- _WORK REQUEST_: Among the entries, find the lines with the string "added" and copy them.

- _DATA TO PROCESS_:
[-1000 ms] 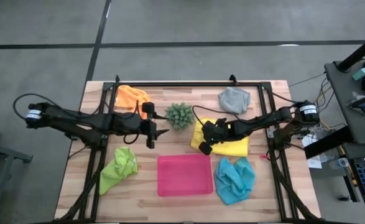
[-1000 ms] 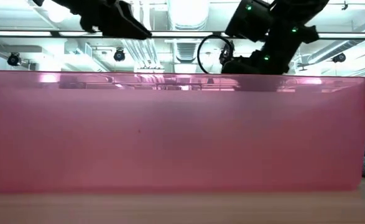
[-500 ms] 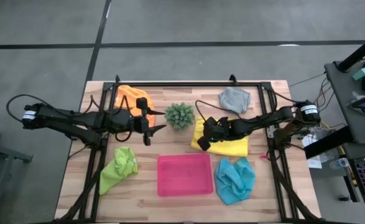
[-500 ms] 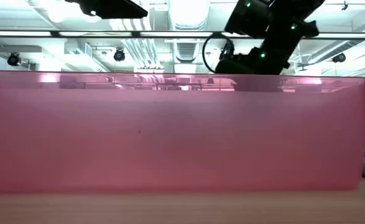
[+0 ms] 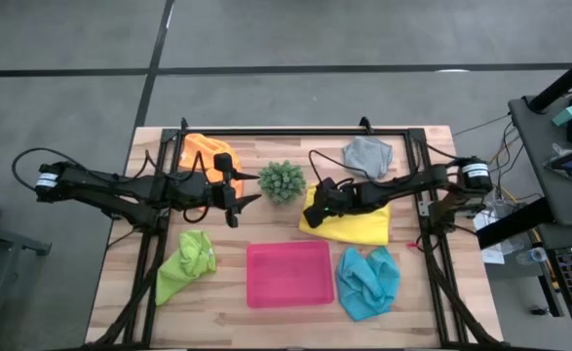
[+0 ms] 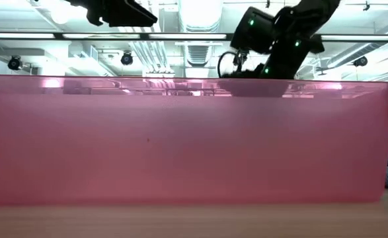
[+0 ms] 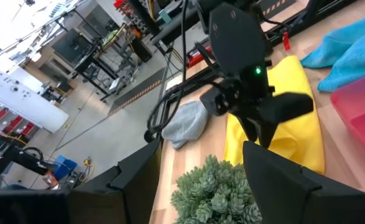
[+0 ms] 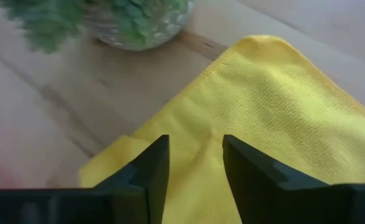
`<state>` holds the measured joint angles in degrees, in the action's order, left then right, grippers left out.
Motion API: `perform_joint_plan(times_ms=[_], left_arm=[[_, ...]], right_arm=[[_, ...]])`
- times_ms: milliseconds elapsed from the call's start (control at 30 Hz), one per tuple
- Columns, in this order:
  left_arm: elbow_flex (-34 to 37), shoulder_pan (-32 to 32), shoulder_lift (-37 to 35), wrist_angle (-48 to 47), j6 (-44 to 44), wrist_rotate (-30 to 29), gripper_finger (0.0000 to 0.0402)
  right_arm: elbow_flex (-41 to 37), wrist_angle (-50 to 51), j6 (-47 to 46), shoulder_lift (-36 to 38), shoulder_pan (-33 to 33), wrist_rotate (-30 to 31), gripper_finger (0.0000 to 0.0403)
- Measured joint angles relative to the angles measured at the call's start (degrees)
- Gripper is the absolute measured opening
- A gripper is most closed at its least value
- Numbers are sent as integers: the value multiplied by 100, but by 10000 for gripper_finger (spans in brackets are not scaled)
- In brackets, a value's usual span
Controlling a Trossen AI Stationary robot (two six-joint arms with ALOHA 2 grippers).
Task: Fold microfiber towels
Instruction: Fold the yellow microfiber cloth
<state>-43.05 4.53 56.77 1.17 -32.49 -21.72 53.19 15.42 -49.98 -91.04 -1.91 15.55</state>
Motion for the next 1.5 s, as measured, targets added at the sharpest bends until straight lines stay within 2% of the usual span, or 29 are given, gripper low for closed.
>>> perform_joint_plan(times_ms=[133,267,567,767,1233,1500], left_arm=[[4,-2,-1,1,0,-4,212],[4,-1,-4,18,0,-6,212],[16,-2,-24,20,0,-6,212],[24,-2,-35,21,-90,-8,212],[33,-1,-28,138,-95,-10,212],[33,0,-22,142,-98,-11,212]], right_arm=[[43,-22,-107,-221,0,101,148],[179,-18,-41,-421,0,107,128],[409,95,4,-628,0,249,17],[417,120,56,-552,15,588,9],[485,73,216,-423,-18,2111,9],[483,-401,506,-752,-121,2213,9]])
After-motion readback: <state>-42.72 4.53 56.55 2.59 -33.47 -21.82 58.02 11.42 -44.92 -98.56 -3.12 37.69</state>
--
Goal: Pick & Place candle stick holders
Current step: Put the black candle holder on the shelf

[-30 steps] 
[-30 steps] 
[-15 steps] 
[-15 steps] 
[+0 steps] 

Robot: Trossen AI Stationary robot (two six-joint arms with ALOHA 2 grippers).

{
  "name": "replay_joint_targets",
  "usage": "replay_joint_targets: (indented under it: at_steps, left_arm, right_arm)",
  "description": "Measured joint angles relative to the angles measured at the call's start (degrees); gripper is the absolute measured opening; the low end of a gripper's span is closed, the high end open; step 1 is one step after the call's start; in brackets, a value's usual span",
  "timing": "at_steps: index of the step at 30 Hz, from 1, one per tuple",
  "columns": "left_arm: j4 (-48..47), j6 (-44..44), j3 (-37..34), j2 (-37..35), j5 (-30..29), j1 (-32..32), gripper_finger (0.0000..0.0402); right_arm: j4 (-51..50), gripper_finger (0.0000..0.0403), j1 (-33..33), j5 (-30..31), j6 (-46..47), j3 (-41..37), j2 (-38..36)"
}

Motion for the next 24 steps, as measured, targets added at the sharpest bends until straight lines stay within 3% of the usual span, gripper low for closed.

- _SOLUTION_:
Motion for the next 1.5 s, as measured, targets added at the sharpest bends until straight lines stay within 2% of the usual span, or 29 are given, gripper low for closed.
Motion for the next 24 steps, as measured, targets added at the sharpest bends until straight lines stay within 3% of the usual span, gripper low for closed.

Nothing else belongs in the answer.